**Exercise requirements**
Transcribe exactly, and only, the lines that run from the one containing "find the grey" through the end of the records.

───── Exercise inputs ─────

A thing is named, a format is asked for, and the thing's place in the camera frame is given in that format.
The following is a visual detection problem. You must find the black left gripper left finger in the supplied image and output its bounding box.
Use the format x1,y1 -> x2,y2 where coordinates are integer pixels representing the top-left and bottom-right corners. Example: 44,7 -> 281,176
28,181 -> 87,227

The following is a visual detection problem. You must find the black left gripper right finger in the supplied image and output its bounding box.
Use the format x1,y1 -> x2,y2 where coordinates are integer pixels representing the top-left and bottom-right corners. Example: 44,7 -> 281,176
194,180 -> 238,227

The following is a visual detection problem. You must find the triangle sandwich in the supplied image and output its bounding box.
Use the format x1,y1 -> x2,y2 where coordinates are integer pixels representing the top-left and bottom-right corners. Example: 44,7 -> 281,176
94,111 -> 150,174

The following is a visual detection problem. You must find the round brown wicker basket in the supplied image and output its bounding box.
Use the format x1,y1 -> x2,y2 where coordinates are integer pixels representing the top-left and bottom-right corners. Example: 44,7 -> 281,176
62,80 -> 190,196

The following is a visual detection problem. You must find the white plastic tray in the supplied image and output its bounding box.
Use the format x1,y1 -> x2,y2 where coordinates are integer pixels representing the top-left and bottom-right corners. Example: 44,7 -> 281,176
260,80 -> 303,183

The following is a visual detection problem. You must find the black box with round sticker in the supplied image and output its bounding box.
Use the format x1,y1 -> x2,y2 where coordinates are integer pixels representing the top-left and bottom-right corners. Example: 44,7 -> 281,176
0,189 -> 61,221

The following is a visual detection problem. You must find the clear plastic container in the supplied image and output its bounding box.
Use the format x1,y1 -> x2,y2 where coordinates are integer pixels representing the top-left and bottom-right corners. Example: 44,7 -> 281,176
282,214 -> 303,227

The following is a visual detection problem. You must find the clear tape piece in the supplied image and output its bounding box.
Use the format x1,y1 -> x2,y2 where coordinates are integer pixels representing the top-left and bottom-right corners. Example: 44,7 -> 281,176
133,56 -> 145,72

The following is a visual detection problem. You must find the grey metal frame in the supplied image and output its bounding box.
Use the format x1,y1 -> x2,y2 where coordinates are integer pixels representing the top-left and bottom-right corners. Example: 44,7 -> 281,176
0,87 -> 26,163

─────

**Answer for the task**
The following is a visual detection problem. You must find the grey metal frame in the supplied image and output its bounding box.
Use the format x1,y1 -> x2,y2 where coordinates are integer pixels representing the top-left and bottom-right corners. Example: 44,7 -> 281,176
0,87 -> 26,163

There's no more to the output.